What I see now, and strangely even more now after the 2008 crisis, is many people see "growing up" means "debt" not as a necessary evil, but something that allows the good life. AND it all makes sense for ambitious people because they rationalize "I'm working hard, so I deserve what I can afford" even when they can't, and with no savings, when big unpredictable expenses come like car repairs, its all on the credit card.
So I can blame the fanancialization of the economy that started expanding in the 1980s. I've always had a savings account and it would hurt my pride to borrow money to buy something I want. I remember my mom very carefully balancing her checkbook each month, and she did borrow money from her sisters family at times, and when we needed another car, we got "hand me downs" from relatives who could afford a new car, and I imagine they paid cash, but I don't know.
So I imagine modern computer allowing modern banking, and modern credit system that has MANY positive traits, but always "small print" consequences down the road, and now we live in a world where the money supply expands by new debt, and expanding money expands asset prices, and if people STOP borrowing even for a short period, everything breaks down, and companies lose money, and lay off workers into a spiraling slowdown of the economy, where more debt is threatened into default.
So I think by opportunity the world now is "MUCH BETTER" for people like me who are frugal, but its being propped up by reckless borrowing in individuals, governments, corporations at all levels, and we no longer know how to live without that ever growing debt, and many people are much more vulnerable.
A friend I was talking today, she said her friend lost her job recently, and said she has to earn $50k/year to make it, so she can't even look at jobs that earn less than that. But my friend reflected that she had been paid half of that 7 years ago, but now wasn't willing to cut her living expenses back enough to work her way back up into another company. And I have to imagine debt payments, like a new car, and perhaps credit card payments make the difference.

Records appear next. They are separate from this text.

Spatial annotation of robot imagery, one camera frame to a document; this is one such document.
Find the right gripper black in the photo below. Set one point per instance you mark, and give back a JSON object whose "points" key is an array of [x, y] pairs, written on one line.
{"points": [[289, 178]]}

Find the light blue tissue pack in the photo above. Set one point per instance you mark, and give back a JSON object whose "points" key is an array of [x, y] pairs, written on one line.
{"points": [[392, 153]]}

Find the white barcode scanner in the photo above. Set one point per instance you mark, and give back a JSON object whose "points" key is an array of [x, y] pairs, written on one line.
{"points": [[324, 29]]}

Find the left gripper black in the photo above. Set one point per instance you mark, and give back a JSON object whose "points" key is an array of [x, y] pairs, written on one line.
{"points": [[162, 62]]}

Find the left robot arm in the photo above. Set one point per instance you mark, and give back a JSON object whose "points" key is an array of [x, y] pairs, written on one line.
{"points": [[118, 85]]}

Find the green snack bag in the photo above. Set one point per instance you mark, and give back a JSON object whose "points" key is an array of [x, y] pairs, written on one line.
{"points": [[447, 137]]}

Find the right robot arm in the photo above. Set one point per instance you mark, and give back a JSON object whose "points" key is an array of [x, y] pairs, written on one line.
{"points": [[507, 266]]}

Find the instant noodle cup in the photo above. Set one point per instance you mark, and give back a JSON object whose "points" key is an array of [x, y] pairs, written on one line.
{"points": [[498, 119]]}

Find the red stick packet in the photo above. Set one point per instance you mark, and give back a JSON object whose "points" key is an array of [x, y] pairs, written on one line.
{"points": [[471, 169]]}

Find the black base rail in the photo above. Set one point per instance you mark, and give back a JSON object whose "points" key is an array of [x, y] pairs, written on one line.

So if you want to be anxious and depressed, that might mean you're scared everything can fall down tomorrow AND are powerless to handle that threat.
I know most people refuse to think about the threats I'm willing to think about, and perhaps mine are not the right ones either.
Living below your means seems a good bet, although apparently Trump University discouraged that because it means you won't think big. Trump's probably right on that. If you think big enough, you can start your own pyramid scheme and step out before it crashes down again. That's what winners do.
Soon America is going to start winning again, and under Trump's leadership we can triple our debt in 8 years rather than merely double, and we'll be making too much money to worry about anything.